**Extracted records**
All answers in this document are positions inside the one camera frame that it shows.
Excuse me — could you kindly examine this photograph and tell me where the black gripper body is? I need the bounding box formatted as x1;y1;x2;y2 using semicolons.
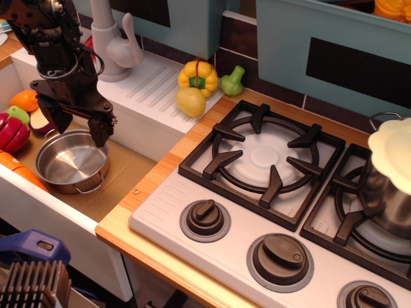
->
30;44;116;121

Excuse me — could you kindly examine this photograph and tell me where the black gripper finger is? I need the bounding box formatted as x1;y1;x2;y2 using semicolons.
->
39;101;73;133
87;118;114;148

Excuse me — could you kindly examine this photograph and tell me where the small steel pot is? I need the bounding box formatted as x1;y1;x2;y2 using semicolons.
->
35;129;110;194

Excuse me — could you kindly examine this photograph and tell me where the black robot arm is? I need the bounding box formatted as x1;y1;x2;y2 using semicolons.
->
1;1;117;148

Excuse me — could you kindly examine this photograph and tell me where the left stove knob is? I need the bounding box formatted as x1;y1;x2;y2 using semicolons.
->
180;199;231;243

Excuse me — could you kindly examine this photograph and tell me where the stove knob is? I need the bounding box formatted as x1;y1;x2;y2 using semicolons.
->
246;233;314;293
337;280;398;308
180;199;231;243

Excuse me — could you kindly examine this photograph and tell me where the white toy stove top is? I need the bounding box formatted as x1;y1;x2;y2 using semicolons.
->
128;134;411;308

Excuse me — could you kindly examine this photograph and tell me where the middle stove knob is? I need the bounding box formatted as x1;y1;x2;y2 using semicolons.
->
246;233;314;293

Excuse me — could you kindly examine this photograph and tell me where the large steel pot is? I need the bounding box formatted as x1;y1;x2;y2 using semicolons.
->
358;112;410;239

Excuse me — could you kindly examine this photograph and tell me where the right stove knob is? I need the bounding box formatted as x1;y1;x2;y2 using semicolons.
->
337;280;398;308

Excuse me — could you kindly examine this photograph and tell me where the red toy pepper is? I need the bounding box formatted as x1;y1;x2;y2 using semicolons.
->
84;36;96;61

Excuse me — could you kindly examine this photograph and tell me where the orange toy fruit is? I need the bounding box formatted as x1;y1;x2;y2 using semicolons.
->
9;90;39;112

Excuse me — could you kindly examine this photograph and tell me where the green toy apple slice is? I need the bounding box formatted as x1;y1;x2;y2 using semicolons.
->
6;106;30;125

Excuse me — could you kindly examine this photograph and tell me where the red toy sliced apple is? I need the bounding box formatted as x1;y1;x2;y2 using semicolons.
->
1;112;30;154

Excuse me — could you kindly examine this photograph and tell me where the grey toy faucet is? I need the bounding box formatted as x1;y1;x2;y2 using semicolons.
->
90;0;144;82

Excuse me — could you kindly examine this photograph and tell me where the orange toy carrot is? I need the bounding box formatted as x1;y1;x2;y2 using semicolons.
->
1;150;49;193

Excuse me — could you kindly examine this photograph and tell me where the yellow toy potato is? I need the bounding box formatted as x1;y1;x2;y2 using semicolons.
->
175;87;206;117

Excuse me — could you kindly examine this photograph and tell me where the yellow toy bell pepper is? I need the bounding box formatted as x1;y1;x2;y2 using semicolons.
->
178;60;219;98

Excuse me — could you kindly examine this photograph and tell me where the blue plastic clamp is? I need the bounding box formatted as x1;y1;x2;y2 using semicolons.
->
1;229;71;266

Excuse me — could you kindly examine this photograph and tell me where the left teal cabinet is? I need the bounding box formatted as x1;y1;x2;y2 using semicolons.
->
72;0;241;61

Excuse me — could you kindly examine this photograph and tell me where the teal cabinet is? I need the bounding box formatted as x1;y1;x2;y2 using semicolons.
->
72;0;241;61
256;1;410;117

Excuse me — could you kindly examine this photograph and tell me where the green toy broccoli stalk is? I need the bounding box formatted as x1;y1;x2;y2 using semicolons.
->
220;65;245;96

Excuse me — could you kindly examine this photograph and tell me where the grey ribbed heat sink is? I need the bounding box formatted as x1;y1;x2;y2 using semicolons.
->
1;261;71;307

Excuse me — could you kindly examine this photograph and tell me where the left black burner grate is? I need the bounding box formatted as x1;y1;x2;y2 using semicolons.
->
178;101;345;231

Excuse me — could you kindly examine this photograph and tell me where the black burner grate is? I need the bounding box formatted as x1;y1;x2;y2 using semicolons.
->
300;144;410;289
178;101;345;231

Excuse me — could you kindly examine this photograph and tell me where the right black burner grate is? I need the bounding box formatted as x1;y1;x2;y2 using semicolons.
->
300;144;410;289

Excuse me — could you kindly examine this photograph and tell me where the right teal cabinet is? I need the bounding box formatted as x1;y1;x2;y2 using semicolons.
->
256;1;410;117

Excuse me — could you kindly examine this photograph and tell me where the cream scalloped plate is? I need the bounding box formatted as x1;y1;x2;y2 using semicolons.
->
368;117;410;195

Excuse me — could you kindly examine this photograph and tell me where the orange toy food in cabinet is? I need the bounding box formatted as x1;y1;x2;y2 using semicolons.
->
373;0;410;24

**Exercise details**
Every entry must be transcribed exactly. Pictures do not belong in the copy.

**Response to this exercise**
All answers in this document are positions inside the one camera frame that it shows.
Excuse me — could you kindly examine this photograph and tell me where the black gripper body is? I need the bounding box formatted as x1;y1;x2;y2 using semicolons.
->
30;44;116;121

Excuse me — could you kindly examine this photograph and tell me where the black gripper finger is? I need the bounding box formatted as x1;y1;x2;y2 using semicolons.
->
39;101;73;133
87;118;114;148

Excuse me — could you kindly examine this photograph and tell me where the small steel pot is? I need the bounding box formatted as x1;y1;x2;y2 using semicolons.
->
35;129;110;194

Excuse me — could you kindly examine this photograph and tell me where the black robot arm is? I need the bounding box formatted as x1;y1;x2;y2 using semicolons.
->
1;1;117;148

Excuse me — could you kindly examine this photograph and tell me where the left stove knob is? I need the bounding box formatted as x1;y1;x2;y2 using semicolons.
->
180;199;231;243

Excuse me — could you kindly examine this photograph and tell me where the stove knob is? I need the bounding box formatted as x1;y1;x2;y2 using semicolons.
->
246;233;314;293
337;280;398;308
180;199;231;243

Excuse me — could you kindly examine this photograph and tell me where the white toy stove top is? I need the bounding box formatted as x1;y1;x2;y2 using semicolons.
->
128;134;411;308

Excuse me — could you kindly examine this photograph and tell me where the middle stove knob is? I need the bounding box formatted as x1;y1;x2;y2 using semicolons.
->
246;233;314;293

Excuse me — could you kindly examine this photograph and tell me where the large steel pot is? I need the bounding box formatted as x1;y1;x2;y2 using semicolons.
->
358;112;410;239

Excuse me — could you kindly examine this photograph and tell me where the right stove knob is? I need the bounding box formatted as x1;y1;x2;y2 using semicolons.
->
337;280;398;308

Excuse me — could you kindly examine this photograph and tell me where the red toy pepper is? I need the bounding box formatted as x1;y1;x2;y2 using semicolons.
->
84;36;96;61

Excuse me — could you kindly examine this photograph and tell me where the orange toy fruit is? I need the bounding box formatted as x1;y1;x2;y2 using semicolons.
->
9;90;39;112

Excuse me — could you kindly examine this photograph and tell me where the green toy apple slice is? I need the bounding box formatted as x1;y1;x2;y2 using semicolons.
->
6;106;30;125

Excuse me — could you kindly examine this photograph and tell me where the red toy sliced apple is? I need the bounding box formatted as x1;y1;x2;y2 using semicolons.
->
1;112;30;154

Excuse me — could you kindly examine this photograph and tell me where the grey toy faucet is? I need the bounding box formatted as x1;y1;x2;y2 using semicolons.
->
90;0;144;82

Excuse me — could you kindly examine this photograph and tell me where the orange toy carrot is? I need the bounding box formatted as x1;y1;x2;y2 using semicolons.
->
1;150;49;193

Excuse me — could you kindly examine this photograph and tell me where the yellow toy potato is? I need the bounding box formatted as x1;y1;x2;y2 using semicolons.
->
175;87;206;117

Excuse me — could you kindly examine this photograph and tell me where the yellow toy bell pepper is? I need the bounding box formatted as x1;y1;x2;y2 using semicolons.
->
178;60;219;98

Excuse me — could you kindly examine this photograph and tell me where the blue plastic clamp is? I need the bounding box formatted as x1;y1;x2;y2 using semicolons.
->
1;229;71;266

Excuse me — could you kindly examine this photograph and tell me where the left teal cabinet is? I need the bounding box formatted as x1;y1;x2;y2 using semicolons.
->
72;0;241;61

Excuse me — could you kindly examine this photograph and tell me where the teal cabinet is? I need the bounding box formatted as x1;y1;x2;y2 using semicolons.
->
72;0;241;61
256;1;410;117

Excuse me — could you kindly examine this photograph and tell me where the green toy broccoli stalk is? I need the bounding box formatted as x1;y1;x2;y2 using semicolons.
->
220;65;245;96

Excuse me — could you kindly examine this photograph and tell me where the grey ribbed heat sink is? I need the bounding box formatted as x1;y1;x2;y2 using semicolons.
->
1;261;71;307

Excuse me — could you kindly examine this photograph and tell me where the left black burner grate is? I need the bounding box formatted as x1;y1;x2;y2 using semicolons.
->
178;101;345;231

Excuse me — could you kindly examine this photograph and tell me where the black burner grate is? I need the bounding box formatted as x1;y1;x2;y2 using semicolons.
->
300;144;410;289
178;101;345;231

Excuse me — could you kindly examine this photograph and tell me where the right black burner grate is? I need the bounding box formatted as x1;y1;x2;y2 using semicolons.
->
300;144;410;289

Excuse me — could you kindly examine this photograph and tell me where the right teal cabinet is? I need the bounding box formatted as x1;y1;x2;y2 using semicolons.
->
256;1;410;117

Excuse me — could you kindly examine this photograph and tell me where the cream scalloped plate is? I need the bounding box formatted as x1;y1;x2;y2 using semicolons.
->
368;117;410;195

Excuse me — could you kindly examine this photograph and tell me where the orange toy food in cabinet is? I need the bounding box formatted as x1;y1;x2;y2 using semicolons.
->
373;0;410;24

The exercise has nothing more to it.